On June 9 the Republican-led House of Representatives voted to repeal the estate tax. Estate-tax repeal will surely be vetoed by the president this year, but perhaps it will not be vetoed next year. When George W. Bush, campaigning in Iowa, declared that he "support[ed] getting rid of the death penalty," he was not saying that Texas should stop executing people because it was not clear that all those on death row were guilty of first-degree murder. He was saying that it was unfair that in the next decade those who leave estates of more than $1,000,000 would have to pay two-fifths of the excess to the federal government in estate taxes. It would be fairer to have no estate tax at all--and thus, relative to our current system, give an average present of $3.5 million each to the heirs of the 2,400 people who die each year leaving estates of more than $5 million.

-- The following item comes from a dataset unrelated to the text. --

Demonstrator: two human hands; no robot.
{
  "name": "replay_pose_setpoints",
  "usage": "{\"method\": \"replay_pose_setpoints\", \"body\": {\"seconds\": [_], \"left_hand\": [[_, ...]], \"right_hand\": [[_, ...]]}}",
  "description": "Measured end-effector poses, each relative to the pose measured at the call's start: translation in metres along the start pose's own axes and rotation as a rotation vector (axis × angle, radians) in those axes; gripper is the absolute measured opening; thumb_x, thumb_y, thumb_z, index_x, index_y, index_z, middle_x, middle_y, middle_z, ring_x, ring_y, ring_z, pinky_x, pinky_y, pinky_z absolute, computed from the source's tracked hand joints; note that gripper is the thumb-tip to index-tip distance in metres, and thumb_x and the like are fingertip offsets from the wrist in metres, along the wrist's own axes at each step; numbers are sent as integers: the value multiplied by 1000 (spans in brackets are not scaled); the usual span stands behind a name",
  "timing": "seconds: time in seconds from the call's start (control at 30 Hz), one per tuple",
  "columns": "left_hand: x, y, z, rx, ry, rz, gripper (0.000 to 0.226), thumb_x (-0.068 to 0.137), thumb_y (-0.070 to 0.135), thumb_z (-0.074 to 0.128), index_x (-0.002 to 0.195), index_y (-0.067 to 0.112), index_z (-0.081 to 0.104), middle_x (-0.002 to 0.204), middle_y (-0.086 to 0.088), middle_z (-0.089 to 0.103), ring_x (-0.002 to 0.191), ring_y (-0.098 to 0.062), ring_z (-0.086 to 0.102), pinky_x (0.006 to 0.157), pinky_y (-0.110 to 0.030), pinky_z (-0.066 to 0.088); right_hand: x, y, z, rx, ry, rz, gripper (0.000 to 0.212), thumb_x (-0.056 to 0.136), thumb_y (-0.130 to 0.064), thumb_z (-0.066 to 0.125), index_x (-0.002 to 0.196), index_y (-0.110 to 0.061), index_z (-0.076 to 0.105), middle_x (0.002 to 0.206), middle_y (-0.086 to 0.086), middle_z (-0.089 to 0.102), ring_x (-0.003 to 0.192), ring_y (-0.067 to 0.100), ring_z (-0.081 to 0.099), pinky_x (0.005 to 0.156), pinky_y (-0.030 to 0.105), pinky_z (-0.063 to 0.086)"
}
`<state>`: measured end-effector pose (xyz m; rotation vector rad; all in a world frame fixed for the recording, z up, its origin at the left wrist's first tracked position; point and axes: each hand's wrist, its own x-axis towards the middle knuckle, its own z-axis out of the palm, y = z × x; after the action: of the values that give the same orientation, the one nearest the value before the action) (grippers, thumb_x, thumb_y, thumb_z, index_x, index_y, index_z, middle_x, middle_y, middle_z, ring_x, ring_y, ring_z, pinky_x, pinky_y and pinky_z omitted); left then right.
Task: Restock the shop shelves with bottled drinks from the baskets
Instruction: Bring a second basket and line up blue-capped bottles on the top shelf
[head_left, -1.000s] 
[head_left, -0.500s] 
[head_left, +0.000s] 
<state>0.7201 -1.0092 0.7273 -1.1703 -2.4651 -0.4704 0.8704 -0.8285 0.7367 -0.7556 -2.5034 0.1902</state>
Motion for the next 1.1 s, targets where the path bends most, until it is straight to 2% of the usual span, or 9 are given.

So why is it a high priority of both the Republican Congressional leadership and the Republican Presidential candidate to repeal the estate tax. Why is it a high priority to give another tax break to the rich. Why is it a high priority to remove an obstacle that keeps the rich and powerful of one generation from ensuring that their grandchildren have--unearned--relative riches and power as well?
Earlier generations of Republicans would be astonished. It was Abraham Lincoln who said that the great thing about new America as opposed to old Europe was that in America wealth, power, and influence were not inherited: by and large Americans did not work for landlords or bosses but worked for themselves, and "the man who labored for another last year, this year labors for himself, and next year will hire others to labor for them." Andrew Carnegie, a principal funder of the 1900-era Republican Party, put it more bluntly: "he who dies rich dies in disgrace." Accumulated entrepreneurial wealth was a public trust to be used for public betterment--hence the Carnegie libraries, endowments, buildings, and universities scattered over America. Accumulated entrepreneurial wealth was not--or so Carnegie thought--something that could be morally used to give your descendants a cushy life.
But all this was in centuries past. Back then America was a place--in theory at least--where people made themselves. Who you were depended on what you had done, did, and were going to do. It was--in theory at least--different from Europe, a place where who you were depended on who your daddy was. The foundation on which America was--in theory--to be built was the principle of "equality of opportunity." And back then solid obstacles to the intergenerational transfer of wealth and power made sense: if there is to be an upper class let it be made up of those who have been skillful and lucky in their deeds, not of those who just happened to be born in the right household.
But now it is a new century and a new millennium. Now it is a legislative priority of the Republican Party to eliminate the estate tax. Now the Republican Party has a standard bearer who thinks that it of all the forms of unfairness in American life one of the most unfair is to keep someone from squeezing every single ounce of advantage out of one's daddy's position and accomplishments. "Fairness" no longer means "equality of opportunity."
If this Republican tide does sweep over the country, and if "fairness" does come to mean that it is fair for the children of the rich and powerful to find it extremely easy to stay rich and powerful and to make it easy for their grandchildren to stay rich and powerful as well, I for one will be sad. It was never the case that opportunity in America was as equal as our civic religion proclaimed. But it was always the case that America was a special place because of universal agreement that inequality of opportunity was unfair.
If this Republican tide does sweep over the land, there will still be a country called "America." But that country will lack much of what made America special, and lovely.